Content starts

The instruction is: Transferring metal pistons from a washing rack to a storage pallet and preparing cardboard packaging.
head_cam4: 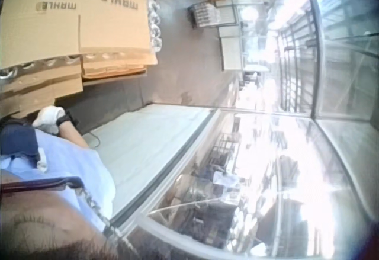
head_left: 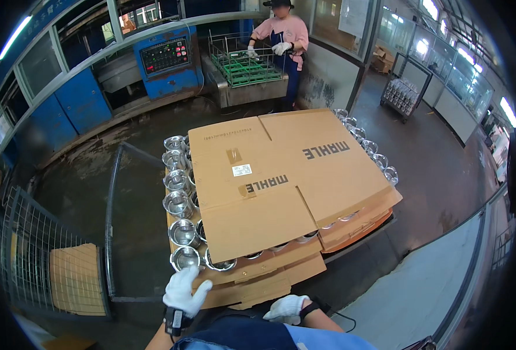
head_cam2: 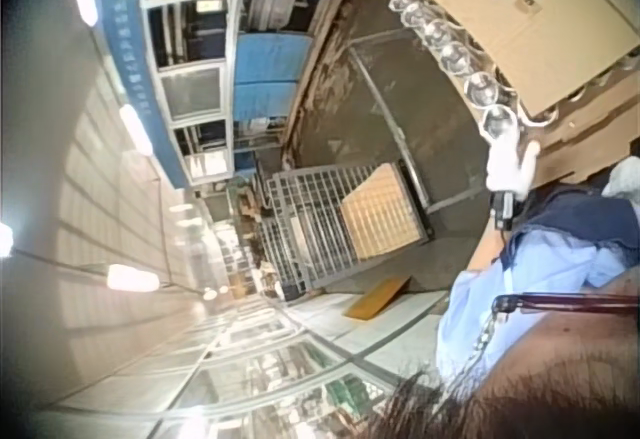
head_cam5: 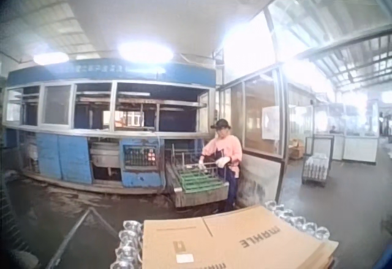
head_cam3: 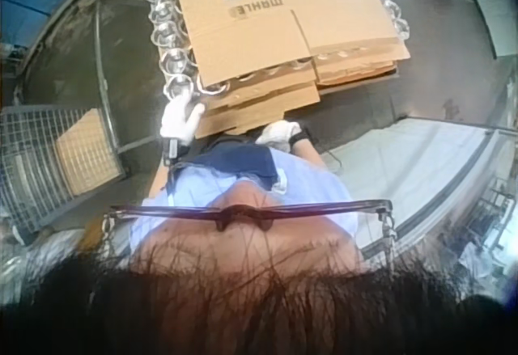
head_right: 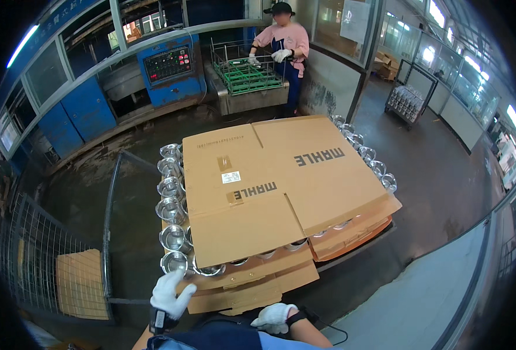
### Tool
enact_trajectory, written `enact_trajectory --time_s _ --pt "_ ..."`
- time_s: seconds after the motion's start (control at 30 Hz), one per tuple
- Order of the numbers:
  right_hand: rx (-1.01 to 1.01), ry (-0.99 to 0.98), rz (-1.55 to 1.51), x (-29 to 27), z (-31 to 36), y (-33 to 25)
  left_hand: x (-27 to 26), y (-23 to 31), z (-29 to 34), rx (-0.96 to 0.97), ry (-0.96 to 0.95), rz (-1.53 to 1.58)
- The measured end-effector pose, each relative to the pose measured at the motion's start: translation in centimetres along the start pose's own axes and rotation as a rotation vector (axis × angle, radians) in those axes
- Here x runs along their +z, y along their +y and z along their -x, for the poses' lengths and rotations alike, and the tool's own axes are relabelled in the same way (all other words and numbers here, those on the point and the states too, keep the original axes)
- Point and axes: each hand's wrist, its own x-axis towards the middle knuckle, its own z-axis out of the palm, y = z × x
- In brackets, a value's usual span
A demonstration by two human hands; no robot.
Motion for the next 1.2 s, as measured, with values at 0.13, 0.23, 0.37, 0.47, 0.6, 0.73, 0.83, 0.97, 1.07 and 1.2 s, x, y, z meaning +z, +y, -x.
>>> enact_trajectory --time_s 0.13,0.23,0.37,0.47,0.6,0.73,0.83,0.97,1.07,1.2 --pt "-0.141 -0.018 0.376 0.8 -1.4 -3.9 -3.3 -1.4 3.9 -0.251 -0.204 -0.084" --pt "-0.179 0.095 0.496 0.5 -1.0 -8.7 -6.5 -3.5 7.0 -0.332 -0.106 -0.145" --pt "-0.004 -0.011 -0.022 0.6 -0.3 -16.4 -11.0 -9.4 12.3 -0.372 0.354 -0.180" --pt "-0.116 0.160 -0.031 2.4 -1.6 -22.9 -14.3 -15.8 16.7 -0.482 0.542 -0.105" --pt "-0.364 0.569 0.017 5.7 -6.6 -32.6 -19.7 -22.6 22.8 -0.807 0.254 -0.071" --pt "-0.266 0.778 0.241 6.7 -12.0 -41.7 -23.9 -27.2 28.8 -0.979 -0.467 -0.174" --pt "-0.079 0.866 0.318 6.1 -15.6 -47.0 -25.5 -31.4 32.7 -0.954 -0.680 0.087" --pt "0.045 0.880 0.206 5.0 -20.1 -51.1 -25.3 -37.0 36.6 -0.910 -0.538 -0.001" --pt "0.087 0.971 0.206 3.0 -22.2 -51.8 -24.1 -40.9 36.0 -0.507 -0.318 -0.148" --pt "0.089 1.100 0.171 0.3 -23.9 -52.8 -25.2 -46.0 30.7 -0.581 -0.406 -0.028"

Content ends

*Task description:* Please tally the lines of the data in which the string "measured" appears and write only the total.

*Expected answer:* 2